On 12/19/2012 05:20:07 PM, Simon Glass wrote:
Hi Wolfgang,
On Wed, Dec 19, 2012 at 3:10 PM, Wolfgang Denk wd@denx.de wrote:
Dear Simon Glass,
In message 1348878482-1730-1-git-send-email-sjg@chromium.org you
wrote:
From: James Miller jamesmiller@chromium.org
Output a progress update only at most 10 times per second, to avoid saturating (and waiting on) the console. Make the summary line to fit on a single line.

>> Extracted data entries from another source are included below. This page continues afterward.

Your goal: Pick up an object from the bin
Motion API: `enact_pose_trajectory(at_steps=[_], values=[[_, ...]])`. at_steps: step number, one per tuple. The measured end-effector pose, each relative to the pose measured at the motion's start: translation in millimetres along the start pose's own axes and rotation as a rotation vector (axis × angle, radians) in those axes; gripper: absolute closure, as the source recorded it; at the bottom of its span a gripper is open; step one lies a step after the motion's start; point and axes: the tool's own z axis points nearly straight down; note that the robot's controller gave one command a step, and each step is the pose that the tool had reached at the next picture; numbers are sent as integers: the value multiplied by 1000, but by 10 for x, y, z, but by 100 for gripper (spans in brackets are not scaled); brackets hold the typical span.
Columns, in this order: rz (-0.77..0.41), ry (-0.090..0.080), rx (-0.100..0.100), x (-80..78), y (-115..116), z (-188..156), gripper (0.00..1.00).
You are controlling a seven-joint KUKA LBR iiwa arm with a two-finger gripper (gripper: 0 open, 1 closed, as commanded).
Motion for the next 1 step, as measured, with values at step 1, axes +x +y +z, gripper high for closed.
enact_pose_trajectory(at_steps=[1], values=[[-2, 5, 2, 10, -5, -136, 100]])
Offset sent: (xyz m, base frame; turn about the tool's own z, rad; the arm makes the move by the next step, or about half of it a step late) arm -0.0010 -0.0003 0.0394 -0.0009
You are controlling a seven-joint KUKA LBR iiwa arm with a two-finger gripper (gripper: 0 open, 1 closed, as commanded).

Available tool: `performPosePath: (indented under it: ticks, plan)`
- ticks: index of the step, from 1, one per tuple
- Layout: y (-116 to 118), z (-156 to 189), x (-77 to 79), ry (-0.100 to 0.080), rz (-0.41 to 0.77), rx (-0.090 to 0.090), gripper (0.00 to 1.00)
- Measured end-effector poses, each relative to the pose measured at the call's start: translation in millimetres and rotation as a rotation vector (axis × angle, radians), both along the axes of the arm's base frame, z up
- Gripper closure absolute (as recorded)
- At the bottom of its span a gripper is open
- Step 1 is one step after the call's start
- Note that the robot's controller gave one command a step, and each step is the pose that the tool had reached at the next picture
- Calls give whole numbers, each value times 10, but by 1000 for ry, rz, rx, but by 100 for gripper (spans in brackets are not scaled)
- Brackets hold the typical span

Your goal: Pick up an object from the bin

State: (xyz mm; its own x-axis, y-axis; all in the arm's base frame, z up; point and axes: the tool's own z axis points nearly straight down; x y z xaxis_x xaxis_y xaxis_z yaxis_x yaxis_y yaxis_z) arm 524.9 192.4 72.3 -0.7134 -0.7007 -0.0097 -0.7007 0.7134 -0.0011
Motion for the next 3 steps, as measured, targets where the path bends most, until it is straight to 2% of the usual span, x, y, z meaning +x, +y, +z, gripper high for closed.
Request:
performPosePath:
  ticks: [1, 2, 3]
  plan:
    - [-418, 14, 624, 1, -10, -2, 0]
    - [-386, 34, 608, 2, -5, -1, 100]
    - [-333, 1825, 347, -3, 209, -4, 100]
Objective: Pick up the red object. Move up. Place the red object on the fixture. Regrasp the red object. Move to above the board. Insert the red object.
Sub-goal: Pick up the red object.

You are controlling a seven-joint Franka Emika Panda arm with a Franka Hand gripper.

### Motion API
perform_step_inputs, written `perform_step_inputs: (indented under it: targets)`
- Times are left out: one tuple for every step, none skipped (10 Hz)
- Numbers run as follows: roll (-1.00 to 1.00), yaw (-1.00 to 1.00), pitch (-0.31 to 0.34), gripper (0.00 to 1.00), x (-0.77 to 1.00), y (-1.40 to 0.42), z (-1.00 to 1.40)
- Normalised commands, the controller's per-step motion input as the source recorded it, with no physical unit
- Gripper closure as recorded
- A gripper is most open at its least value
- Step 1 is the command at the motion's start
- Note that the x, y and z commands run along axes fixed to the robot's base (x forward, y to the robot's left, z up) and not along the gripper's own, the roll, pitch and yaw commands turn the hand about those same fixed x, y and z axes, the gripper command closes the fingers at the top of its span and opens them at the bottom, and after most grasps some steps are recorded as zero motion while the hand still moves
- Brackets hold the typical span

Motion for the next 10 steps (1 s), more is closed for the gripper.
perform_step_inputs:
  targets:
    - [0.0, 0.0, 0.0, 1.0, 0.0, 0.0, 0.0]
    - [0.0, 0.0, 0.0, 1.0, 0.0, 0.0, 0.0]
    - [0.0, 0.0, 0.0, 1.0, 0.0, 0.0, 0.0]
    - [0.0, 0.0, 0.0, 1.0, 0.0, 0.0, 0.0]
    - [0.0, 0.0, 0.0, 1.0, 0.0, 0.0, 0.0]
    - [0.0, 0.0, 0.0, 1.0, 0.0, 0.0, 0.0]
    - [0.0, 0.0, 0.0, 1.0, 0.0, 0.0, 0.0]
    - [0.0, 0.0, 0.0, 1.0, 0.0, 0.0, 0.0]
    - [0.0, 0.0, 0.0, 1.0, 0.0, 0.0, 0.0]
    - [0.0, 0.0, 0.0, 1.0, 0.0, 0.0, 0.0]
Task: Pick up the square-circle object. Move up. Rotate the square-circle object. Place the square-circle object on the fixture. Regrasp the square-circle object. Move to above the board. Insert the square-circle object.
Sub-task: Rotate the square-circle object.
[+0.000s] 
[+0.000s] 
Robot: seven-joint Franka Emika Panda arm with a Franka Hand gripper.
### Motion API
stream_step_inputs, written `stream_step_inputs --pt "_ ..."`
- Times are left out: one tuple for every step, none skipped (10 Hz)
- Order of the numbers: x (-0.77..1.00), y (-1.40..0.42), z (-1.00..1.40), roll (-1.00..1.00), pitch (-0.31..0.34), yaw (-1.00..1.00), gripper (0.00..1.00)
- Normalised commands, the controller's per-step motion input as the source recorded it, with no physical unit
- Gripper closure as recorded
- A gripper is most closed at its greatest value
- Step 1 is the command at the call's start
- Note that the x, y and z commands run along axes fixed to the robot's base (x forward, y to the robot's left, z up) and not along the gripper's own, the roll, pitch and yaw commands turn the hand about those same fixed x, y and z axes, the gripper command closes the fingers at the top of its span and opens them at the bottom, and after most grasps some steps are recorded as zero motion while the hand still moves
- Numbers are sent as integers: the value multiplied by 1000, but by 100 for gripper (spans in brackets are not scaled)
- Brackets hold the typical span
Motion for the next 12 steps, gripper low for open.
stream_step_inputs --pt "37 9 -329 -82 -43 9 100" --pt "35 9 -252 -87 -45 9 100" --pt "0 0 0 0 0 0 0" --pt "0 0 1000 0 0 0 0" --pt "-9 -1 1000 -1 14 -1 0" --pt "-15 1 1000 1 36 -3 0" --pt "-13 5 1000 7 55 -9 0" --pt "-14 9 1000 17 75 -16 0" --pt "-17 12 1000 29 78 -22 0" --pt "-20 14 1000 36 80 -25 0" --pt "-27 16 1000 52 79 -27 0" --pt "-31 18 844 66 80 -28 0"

Make sure that cursor sits at the end of each update line instead of the beginning.
Sample output:
SF: Detected W25Q32 with page size 4 KiB, total 4 MiB Update SPI 1331200 bytes written, 2863104 bytes skipped in 21.912s, speed
199728 B/s
I dislike making commands more verbose then needed, or helpful. Of course the latter may be considered a matter of taste, but first of all you also add code size here for questionable benefit.
I object against this patch:
I cannot see what is so special in the "sf" command that it needs such handling, while commands accessing NOR or NAND flash or SDCard or any other storage devices don't.
If there is an agreement that this feature should be added, then
it
should be done in a general way that can be used everywhere.
[Note that I doubt that "if".]
Hmmm I suppose that is a good point. The main issue with SPI flash is that it is extremely slow, and writing a few MB can take a minute or so. The 'sf update' command was intended to do a smart update, and the progress is useful for that. Other storage types are not so bad.
NOR can be pretty slow as well -- and it does have a progress indicator in U-Boot (albeit a simpler one).
NAND has a progress meter on erase, and for larger transfers it could probably use one on read/write as well.